I just finished Lost in a Good Book. I'm not sure how well I liked it. I loved The Eyre Affair. It was a fun read. But in The Eyre Affair, he pretty clearly set up rules about what the fictional characters can and cannot do, and then it seemed like he had characters break almost all of them in Lost in a Good Book. I can kind of see some loopholes as to how it might be OK, but I'm not really sure that all of them work. The universe in this book really seemed to be operating by a different set of rules than the universe in the first book, and I think I liked the way it worked in the first one better.
I 'm with you - the first one was so much tighter. The second one had too much going on - so I never even knew if there were rules. The third one was given to me as an xmas present, so I will read ( someday ) and report.
I like The Handmaid's Tale too. I also think it's a lot less far-fetched now than it may have seemed a few years ago.
So, no one has the dish on Fleming for me?
I like The Handmaid's Tale too. I also think it's a lot less far-fetched now than it may have seemed a few years ago.
Yes and yes. There's an interview with Atwood somewhere where she talks about she had to mentally stretch to set that kind of society in (the remains of) the U.S. (since she was writing it a couple decades ago), and how frightening it is to her that she may have been more accurate than she knew.

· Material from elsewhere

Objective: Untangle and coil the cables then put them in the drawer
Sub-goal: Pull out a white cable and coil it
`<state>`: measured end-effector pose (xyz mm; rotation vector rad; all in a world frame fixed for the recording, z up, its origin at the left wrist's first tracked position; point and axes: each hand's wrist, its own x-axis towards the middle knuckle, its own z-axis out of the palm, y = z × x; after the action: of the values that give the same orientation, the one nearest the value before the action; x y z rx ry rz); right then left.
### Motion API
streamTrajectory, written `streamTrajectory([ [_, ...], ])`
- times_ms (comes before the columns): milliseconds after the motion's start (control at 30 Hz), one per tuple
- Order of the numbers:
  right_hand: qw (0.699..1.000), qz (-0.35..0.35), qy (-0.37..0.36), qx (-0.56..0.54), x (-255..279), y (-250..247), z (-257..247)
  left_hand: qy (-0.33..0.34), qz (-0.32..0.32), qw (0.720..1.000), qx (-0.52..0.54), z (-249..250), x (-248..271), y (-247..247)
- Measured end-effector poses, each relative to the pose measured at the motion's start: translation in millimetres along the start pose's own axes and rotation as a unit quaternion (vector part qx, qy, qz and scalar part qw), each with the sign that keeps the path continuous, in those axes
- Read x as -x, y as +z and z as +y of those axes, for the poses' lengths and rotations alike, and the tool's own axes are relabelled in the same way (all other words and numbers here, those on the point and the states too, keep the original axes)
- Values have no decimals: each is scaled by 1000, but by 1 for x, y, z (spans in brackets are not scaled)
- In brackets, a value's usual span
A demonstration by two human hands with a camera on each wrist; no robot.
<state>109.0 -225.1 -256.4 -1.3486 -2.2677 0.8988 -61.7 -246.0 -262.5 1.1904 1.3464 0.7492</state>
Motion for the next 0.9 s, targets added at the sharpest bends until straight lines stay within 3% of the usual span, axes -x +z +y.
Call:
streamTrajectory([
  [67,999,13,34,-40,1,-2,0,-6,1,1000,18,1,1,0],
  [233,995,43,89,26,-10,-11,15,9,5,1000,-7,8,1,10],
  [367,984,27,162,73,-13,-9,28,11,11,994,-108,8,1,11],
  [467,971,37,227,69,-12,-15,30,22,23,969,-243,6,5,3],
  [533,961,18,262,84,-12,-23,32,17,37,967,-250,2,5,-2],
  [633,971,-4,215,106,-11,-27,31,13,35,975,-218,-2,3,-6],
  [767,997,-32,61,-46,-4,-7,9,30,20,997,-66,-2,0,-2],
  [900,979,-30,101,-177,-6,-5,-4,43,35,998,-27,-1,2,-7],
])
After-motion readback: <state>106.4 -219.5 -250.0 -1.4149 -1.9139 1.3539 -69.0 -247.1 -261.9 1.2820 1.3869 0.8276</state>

Chilling stuff.
Jesse, I haven't read Live and Let Die, but I've read others, and Fleming is about as crude as you can pretty well imagine. He's sexually crude too, which always sort of flew in the face of the suave-good-guy image people take away from the movies. Sort of like Mickey Spillane, only less self-consciously hard-boiled. Anyway, less self-aware.
Also, there will be Bond-torture before the novel ends. Guaranteed.
Sort of like Mickey Spillane, only less self-consciously hard-boiled. Anyway, less self-aware.
Yeah, ew. I think I'll forget it. Thanks.
Well of Lost Plots, the third book in the Fforde series, was my favorite by far.
I started What Was She Thinking: Notes on a Scandal last night. It's based on the Mary Kay LaTorneau case (teacher has an affair with a student). I have to look up what review made me think this was a worthwhile read. So far (60 pages in or so) the author just seems really self-congratulatory and show-offy. It's distracting from the plot.